# A practical guide

This guide was assembled from information provided by Steven Brown, Paul Hodgkinson, the CASTEP manual and the CASTEP mailing list.

Two main aspects of CASTEP are typically used in the context of NMR calculations: geometry optimisation and the calculation of magnetic resonance parameters. Geometry optimisation produces a model structure which is then used to compute magnetic shieldings of individual nuclei.

CASTEP calculations are controlled by two files of the same <seedname>. The .cell file contains the information about the unit cell (lattice parameters, atomic coordinates, symmetries, constraints) and parameters controlling the sampling of k­-space (the reciprocal space of the crystal lattice), while the .param file specifies what kind of calculation will be carried out (geometry optimisation, NMR calculation) and the various parameters controlling the DFT side of things.

## Geometry optimisation

The geometry optimisation is a procedure where the quantum mechanical interaction energy between the atoms and electrons is minimised as a function of the positions of the atoms and the lattice parameters. The forces, and optionally, the stresses are computed in each step, and the atomic coordinates are moved such that the total energy of the system decreases. This is repeated until a set of predefined convergence criteria are satisfied.

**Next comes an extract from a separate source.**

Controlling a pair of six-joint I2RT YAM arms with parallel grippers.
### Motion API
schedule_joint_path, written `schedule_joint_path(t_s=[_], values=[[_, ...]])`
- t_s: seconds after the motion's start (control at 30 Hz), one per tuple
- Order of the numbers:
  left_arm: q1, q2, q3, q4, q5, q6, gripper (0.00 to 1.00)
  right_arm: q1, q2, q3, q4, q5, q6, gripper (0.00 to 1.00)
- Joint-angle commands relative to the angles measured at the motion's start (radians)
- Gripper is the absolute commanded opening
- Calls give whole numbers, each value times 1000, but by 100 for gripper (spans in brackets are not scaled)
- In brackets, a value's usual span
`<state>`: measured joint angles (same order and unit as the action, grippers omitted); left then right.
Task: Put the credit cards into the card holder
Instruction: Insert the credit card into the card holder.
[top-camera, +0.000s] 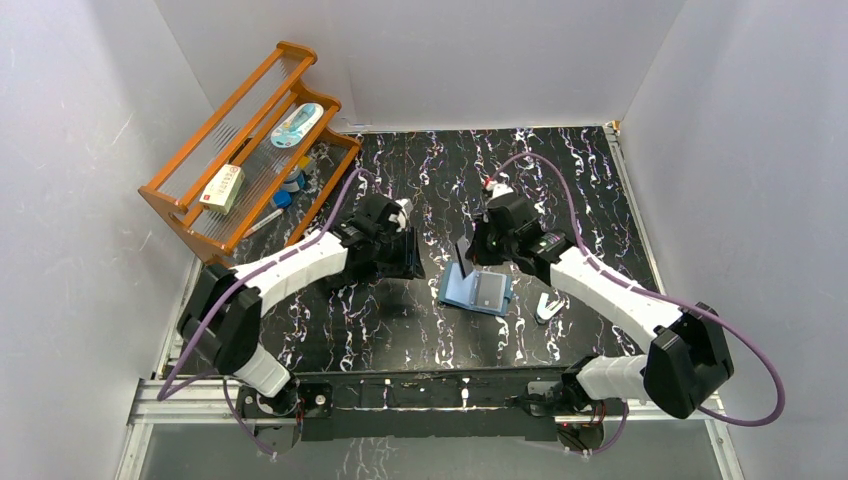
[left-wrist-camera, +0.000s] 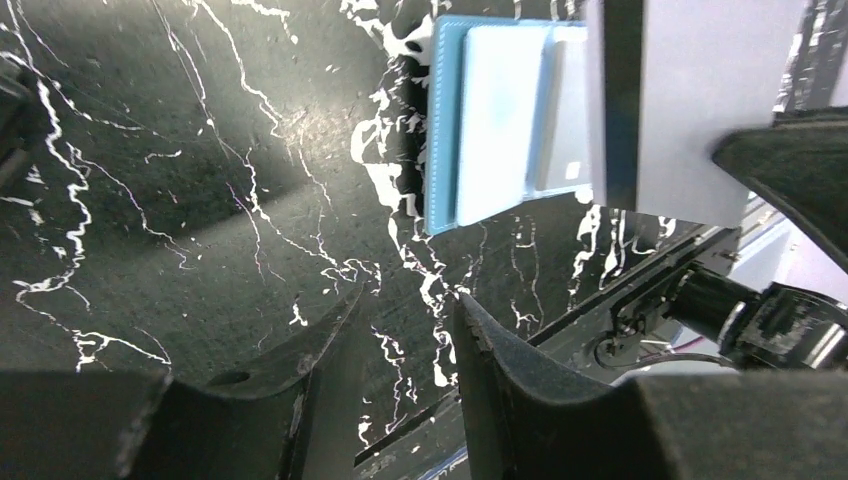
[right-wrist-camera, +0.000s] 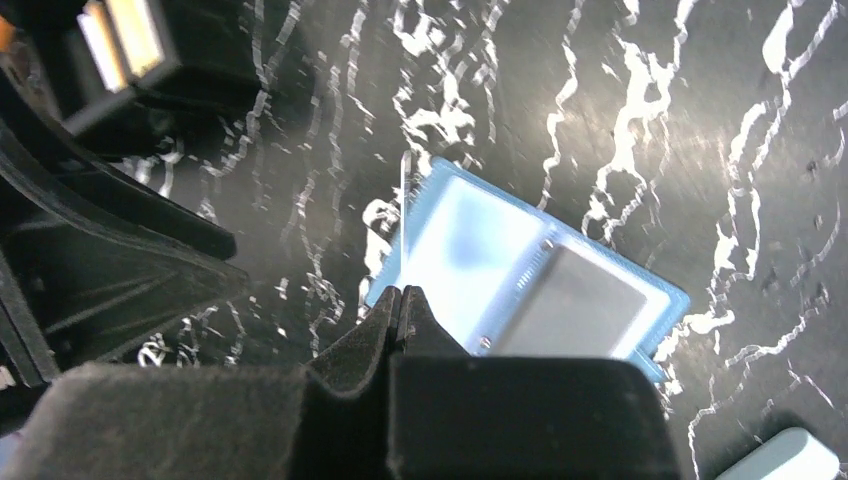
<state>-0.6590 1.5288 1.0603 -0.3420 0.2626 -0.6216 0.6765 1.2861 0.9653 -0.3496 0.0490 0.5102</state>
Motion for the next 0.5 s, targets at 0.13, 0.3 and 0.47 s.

It is important to note that the resulting structure may only represent a local minimum on the potential energy surface, and it is determined by the starting structure as well as the parameters used in the calculation. Also, the structure corresponds to the classical temperature of 0 K. Finite temperatures and quantum mechanical effects might mean that a whole distribution of structures can be relevant.

As a rough guide, each electronic structure calculation step scales as the cube of the number of valence electrons (i.e. treated explicitly) in the system. The number of geometry optimisation steps needed to reach convergence depend on the quality of the initial structure and the shape of the potential energy surface, some soft systems might be difficult to converge.

## Isolated molecules

CASTEP treats every system as periodic by applying periodic boundary conditions. To estimate the electronic structure and the NMR parameters of an isolated molecule in vacuum, it is necessary to pad the molecule with empty space in all directions. This can be accomplished by using the same absolute coordinates and increasing the dimensions of the unit cell, see here. If optimising the geometry of the isolated molecule, it is important to keep the cell fixed.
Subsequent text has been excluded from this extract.